Only lines that contain the string "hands" should be returned from the material below.

── Supplied material

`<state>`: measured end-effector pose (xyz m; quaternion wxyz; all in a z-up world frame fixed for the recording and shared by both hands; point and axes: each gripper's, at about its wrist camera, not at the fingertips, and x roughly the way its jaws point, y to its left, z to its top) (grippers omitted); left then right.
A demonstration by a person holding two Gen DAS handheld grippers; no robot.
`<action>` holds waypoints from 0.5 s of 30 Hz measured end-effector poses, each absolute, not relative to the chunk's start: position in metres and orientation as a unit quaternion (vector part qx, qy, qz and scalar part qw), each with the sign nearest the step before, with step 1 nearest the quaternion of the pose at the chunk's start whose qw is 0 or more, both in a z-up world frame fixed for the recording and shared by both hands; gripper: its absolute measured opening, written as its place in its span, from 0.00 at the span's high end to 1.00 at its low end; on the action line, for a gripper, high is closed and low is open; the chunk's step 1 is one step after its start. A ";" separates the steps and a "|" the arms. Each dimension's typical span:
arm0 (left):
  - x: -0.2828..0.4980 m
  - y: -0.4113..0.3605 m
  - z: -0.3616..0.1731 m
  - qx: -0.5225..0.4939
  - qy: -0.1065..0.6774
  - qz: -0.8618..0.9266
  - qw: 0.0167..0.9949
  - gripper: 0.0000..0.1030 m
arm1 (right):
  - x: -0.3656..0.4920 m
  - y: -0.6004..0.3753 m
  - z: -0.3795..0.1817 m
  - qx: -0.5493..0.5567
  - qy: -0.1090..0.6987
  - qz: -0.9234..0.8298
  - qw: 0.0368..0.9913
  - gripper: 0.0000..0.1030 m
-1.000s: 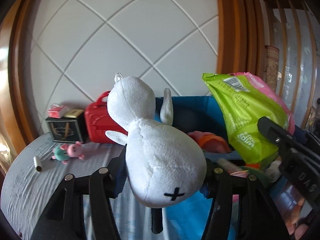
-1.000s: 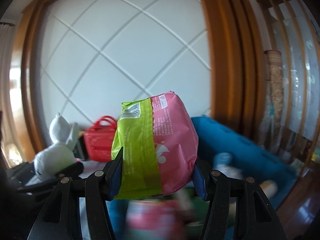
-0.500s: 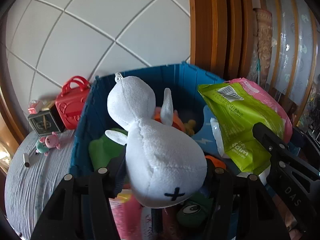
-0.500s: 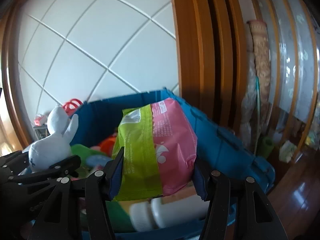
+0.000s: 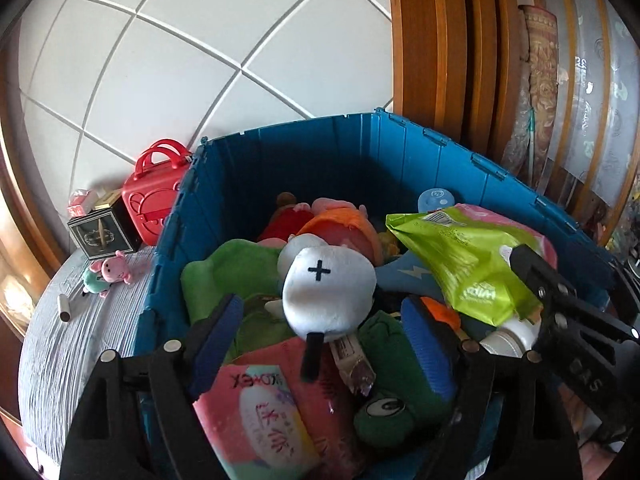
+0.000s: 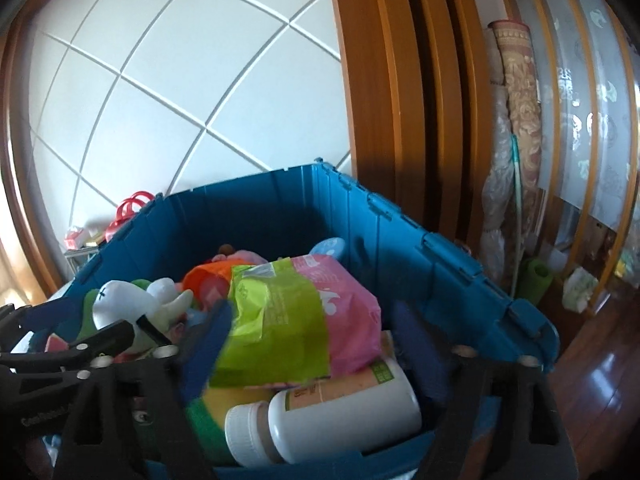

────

== Exercise response ==
`<state>`: measured end-effector pose (xyz m; quaternion wxyz; all in a z-up world frame fixed for the recording and shared by both hands; point and axes: each gripper's, at about its wrist camera, not at the fingertips, and x roughly the way its jaws point, y to its left, z to its top) (grippers omitted); left then right.
`<action>` holds waypoints from 0.5 s of 30 Hz measured end-effector poses, each absolute, not relative to the chunk's start: position in metres and orientation as a unit quaternion (vector part qx, qy, qz and scalar part qw), each with the sign nearest the step before, with step 1 nearest the quaternion of the pose at the chunk's start whose qw is 0 or more, both in a z-up world frame fixed for the recording and shared by both hands; gripper: its absolute measured opening, written as its place in its span, from 0.00 at the span's high end to 1.00 at its low end; on the action line, for a gripper, high is closed and low is open; the chunk's step 1 is one step after its start. A ";" separates the steps and a "|" the arms. Each dimension's typical span:

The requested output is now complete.